Task instructions: Below is a listing; restate from it, character for character, the lines beginning at the line holding "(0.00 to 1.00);" and ending at the line holding "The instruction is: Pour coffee", both included.

━━━━━ Material provided

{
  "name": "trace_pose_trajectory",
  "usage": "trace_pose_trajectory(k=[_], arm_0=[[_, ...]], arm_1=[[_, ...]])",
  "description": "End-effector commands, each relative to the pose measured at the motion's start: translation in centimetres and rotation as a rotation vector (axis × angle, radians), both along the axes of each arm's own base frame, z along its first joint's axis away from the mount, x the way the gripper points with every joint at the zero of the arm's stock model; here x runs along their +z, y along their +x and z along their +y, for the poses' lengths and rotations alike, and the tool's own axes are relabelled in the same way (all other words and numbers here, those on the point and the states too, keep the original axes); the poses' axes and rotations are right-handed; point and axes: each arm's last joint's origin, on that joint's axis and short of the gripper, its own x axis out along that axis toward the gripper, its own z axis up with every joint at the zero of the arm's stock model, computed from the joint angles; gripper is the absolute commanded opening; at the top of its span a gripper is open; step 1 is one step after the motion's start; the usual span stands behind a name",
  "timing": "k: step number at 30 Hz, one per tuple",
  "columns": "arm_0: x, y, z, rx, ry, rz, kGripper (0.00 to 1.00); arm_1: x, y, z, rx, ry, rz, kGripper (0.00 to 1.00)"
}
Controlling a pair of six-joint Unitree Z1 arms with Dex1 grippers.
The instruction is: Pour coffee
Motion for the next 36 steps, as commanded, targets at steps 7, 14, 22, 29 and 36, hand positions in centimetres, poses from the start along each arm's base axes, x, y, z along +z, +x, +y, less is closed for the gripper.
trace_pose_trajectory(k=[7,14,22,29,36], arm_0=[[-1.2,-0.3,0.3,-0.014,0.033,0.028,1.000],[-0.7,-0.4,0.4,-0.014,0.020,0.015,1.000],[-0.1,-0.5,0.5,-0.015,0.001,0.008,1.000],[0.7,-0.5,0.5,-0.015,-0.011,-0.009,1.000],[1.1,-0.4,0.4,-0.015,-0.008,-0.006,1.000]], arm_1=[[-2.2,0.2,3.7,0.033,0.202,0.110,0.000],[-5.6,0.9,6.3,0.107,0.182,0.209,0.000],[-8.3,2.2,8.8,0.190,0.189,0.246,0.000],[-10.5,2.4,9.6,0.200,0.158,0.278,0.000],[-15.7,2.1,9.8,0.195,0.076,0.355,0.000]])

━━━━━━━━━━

Completed task:
  "columns": "arm_0: x, y, z, rx, ry, rz, kGripper (0.00 to 1.00); arm_1: x, y, z, rx, ry, rz, kGripper (0.00 to 1.00)"
}
Controlling a pair of six-joint Unitree Z1 arms with Dex1 grippers.
The instruction is: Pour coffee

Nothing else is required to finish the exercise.